## Assignment
Using the listing below, output only the lines from the one that contains "column 16, row 198" through the one that contains "Numbers run as", inclusive, exactly as given and without images.

## Source data

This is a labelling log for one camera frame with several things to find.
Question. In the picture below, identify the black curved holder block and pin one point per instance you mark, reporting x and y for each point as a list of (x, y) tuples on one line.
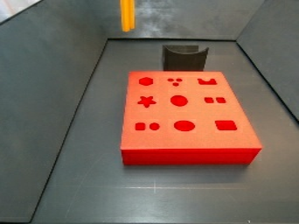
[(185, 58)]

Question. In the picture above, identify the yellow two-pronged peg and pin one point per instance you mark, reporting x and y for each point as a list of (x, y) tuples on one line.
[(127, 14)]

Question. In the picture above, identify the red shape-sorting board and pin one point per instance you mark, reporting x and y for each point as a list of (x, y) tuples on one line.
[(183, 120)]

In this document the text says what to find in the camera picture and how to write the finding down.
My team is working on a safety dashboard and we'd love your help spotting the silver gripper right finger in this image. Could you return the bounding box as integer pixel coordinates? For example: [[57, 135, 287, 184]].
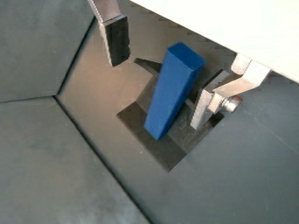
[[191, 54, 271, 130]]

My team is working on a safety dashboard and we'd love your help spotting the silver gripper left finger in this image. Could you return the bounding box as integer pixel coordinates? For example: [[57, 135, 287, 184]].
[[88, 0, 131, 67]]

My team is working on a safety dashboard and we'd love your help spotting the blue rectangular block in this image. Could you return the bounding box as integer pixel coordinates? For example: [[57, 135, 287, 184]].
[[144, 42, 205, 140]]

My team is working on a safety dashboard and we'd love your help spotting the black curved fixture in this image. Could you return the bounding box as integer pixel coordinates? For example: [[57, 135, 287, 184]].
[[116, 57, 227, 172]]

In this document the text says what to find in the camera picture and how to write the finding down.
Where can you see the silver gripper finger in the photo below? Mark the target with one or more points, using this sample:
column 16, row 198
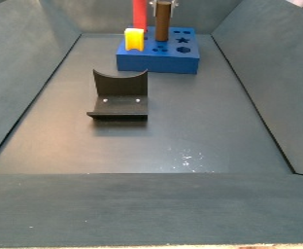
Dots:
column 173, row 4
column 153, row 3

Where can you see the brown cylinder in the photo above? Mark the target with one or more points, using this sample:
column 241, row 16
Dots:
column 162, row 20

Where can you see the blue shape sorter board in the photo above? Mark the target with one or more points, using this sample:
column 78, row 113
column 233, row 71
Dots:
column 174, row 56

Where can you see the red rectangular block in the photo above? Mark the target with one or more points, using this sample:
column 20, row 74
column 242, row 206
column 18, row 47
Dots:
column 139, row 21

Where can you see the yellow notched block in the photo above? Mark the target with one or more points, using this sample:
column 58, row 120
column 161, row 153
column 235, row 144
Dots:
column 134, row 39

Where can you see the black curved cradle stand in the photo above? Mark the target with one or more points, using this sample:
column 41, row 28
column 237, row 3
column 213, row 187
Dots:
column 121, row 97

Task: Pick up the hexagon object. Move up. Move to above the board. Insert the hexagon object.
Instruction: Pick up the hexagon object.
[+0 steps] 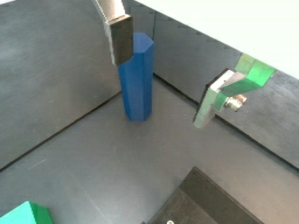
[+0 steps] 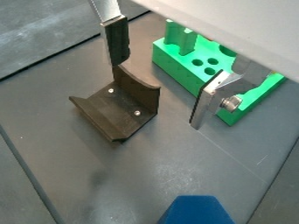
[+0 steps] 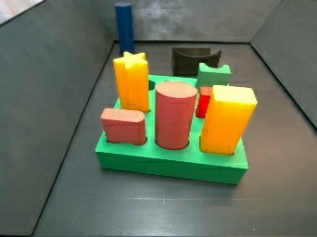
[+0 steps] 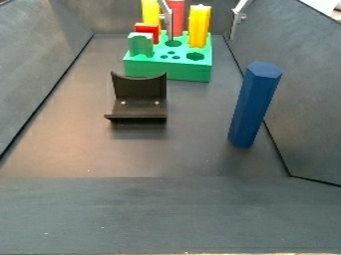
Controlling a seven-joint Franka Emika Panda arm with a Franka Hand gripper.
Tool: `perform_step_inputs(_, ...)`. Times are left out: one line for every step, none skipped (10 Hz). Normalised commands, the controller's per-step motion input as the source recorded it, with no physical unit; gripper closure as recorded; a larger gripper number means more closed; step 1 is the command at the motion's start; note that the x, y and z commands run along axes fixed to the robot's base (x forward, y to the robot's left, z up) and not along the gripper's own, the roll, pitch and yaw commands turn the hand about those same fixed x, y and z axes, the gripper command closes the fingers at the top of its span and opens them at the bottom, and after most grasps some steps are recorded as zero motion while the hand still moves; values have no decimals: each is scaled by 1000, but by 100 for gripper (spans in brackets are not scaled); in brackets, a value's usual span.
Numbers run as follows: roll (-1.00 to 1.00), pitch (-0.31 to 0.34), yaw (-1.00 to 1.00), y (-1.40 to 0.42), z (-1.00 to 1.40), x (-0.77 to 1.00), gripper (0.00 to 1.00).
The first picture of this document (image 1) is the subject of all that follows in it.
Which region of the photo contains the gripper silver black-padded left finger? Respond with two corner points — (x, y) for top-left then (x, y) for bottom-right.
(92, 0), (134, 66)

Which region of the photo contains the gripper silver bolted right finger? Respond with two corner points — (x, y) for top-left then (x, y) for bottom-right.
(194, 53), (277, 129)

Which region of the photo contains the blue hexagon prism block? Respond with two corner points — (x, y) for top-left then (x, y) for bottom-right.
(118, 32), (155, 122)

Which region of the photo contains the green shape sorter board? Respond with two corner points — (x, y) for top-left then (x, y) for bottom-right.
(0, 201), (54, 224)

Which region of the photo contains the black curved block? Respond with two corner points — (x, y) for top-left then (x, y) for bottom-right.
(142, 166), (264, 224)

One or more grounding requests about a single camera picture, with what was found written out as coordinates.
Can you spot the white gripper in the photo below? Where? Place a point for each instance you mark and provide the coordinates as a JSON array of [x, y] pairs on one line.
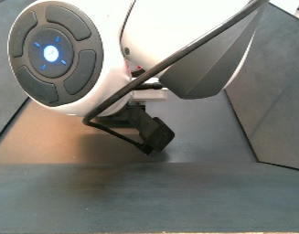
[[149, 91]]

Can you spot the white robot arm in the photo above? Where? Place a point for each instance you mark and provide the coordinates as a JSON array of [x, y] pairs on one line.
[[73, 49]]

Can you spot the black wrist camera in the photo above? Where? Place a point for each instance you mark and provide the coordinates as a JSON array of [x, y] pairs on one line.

## Task result
column 16, row 198
Dots:
column 173, row 4
column 153, row 3

Where can you see the brown cylinder in the photo above? Mark the target with one or more points, using this sample:
column 241, row 16
Dots:
column 162, row 20

Where can you see the blue shape sorter board in the photo above? Mark the target with one or more points, using this sample:
column 78, row 113
column 233, row 71
Dots:
column 174, row 56

Where can you see the red rectangular block in the photo above? Mark the target with one or more points, using this sample:
column 20, row 74
column 242, row 206
column 18, row 47
Dots:
column 139, row 21

Where can you see the yellow notched block in the photo above? Mark the target with one or more points, using this sample:
column 58, row 120
column 161, row 153
column 235, row 144
Dots:
column 134, row 39

Where can you see the black curved cradle stand in the photo above? Mark the target with one or more points, using this sample:
column 41, row 28
column 237, row 3
column 213, row 187
Dots:
column 121, row 97

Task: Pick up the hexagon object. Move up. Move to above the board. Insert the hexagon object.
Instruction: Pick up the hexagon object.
[+0 steps] 
[+0 steps] 
[+0 steps] 
[+0 steps] 
Controlling a seven-joint Franka Emika Panda arm with a Franka Hand gripper.
Tool: `perform_step_inputs(_, ...)`. Times are left out: one line for every step, none skipped (10 Hz). Normalised commands, the controller's per-step motion input as the source recorded it, with no physical unit; gripper closure as recorded; a larger gripper number means more closed; step 1 is the command at the motion's start; note that the x, y and z commands run along axes fixed to the robot's base (x forward, y to the robot's left, z up) and not along the gripper's own, the roll, pitch and yaw commands turn the hand about those same fixed x, y and z axes, the gripper command closes the fingers at the top of its span and opens them at the bottom, and after most grasps some steps are recorded as zero motion while the hand still moves; values have no decimals: each is scaled by 1000, but by 100 for gripper (spans in brackets are not scaled); in brackets, a value's usual span.
Numbers run as follows: roll (-1.00 to 1.00), pitch (-0.31 to 0.34), yaw (-1.00 to 1.00), y (-1.40 to 0.42), z (-1.00 to 1.40), x (-0.77 to 1.00), gripper (0.00 to 1.00).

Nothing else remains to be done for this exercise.